> Assigned task: Beginning with the line that contains "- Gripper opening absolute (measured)" and ending with the line that contains "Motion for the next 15", reproduce the lines of the entries below exactly, omitting pictures.

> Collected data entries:
= = = = =

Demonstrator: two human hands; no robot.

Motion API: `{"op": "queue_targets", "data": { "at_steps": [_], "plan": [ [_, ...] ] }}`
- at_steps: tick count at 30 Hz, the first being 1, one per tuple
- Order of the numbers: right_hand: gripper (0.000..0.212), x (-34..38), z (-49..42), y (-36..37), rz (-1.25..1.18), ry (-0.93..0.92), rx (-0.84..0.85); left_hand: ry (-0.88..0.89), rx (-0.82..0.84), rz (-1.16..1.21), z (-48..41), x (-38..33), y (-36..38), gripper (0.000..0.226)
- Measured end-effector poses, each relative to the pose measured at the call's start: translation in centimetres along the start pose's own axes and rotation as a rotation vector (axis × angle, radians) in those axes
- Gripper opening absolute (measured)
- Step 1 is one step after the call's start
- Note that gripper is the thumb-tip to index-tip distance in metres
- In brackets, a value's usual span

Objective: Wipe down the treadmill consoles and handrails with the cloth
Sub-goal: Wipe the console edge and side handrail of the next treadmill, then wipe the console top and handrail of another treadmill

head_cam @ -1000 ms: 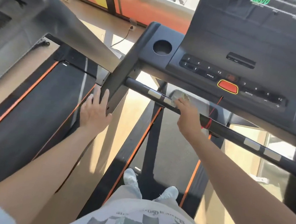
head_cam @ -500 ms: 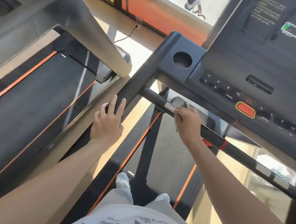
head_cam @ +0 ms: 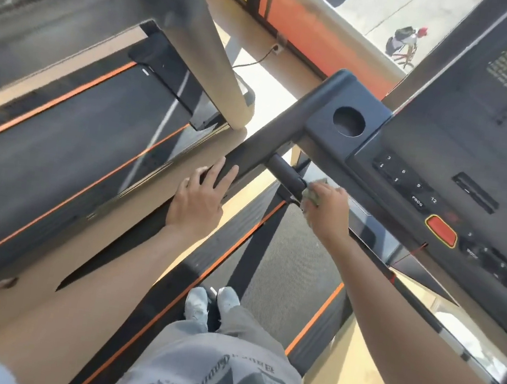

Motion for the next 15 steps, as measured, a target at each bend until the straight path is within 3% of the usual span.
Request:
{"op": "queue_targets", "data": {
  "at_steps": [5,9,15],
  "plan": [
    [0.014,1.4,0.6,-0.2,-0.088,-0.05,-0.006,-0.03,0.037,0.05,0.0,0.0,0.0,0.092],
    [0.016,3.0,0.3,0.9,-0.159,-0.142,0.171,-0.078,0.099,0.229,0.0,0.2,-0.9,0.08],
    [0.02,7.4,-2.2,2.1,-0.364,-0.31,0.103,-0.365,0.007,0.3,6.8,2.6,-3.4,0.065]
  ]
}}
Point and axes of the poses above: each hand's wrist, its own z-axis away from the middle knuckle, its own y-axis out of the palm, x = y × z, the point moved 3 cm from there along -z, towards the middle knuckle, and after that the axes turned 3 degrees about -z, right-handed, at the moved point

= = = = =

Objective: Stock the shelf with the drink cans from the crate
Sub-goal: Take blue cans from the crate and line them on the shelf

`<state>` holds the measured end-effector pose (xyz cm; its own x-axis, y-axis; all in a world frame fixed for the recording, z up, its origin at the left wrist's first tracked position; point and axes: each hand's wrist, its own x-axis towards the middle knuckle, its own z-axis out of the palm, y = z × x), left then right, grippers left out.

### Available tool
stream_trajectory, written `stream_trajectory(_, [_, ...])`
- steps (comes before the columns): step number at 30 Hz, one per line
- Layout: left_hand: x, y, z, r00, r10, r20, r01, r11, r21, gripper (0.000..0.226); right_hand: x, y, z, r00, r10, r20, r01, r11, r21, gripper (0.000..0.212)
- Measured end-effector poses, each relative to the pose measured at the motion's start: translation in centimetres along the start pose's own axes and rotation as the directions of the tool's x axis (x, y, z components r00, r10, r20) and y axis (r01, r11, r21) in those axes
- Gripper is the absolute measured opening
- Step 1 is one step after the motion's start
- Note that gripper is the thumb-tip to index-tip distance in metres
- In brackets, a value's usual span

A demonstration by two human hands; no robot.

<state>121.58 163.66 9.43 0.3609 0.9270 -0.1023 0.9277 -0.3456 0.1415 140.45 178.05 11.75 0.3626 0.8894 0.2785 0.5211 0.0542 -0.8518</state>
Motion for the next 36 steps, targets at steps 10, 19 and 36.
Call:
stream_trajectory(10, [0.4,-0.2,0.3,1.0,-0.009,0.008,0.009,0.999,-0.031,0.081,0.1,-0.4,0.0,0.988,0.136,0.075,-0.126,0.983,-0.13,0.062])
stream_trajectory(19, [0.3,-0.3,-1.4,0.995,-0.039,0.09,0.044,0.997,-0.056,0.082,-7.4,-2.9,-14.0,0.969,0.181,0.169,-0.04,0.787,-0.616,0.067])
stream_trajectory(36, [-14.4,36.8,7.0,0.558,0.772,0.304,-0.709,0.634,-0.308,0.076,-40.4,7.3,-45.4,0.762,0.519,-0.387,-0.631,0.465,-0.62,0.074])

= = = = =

> Exercise response:
- Gripper opening absolute (measured)
- Step 1 is one step after the call's start
- Note that gripper is the thumb-tip to index-tip distance in metres
- In brackets, a value's usual span

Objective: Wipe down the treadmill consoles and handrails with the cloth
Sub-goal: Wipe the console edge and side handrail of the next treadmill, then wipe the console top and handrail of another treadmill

head_cam @ -1000 ms: 
head_cam @ -500 ms: 
head_cam @ +0 ms: 

Motion for the next 15 steps, as measured, a target at each bend until the straight path is within 3% of the usual span.

There is no more output for this exercise.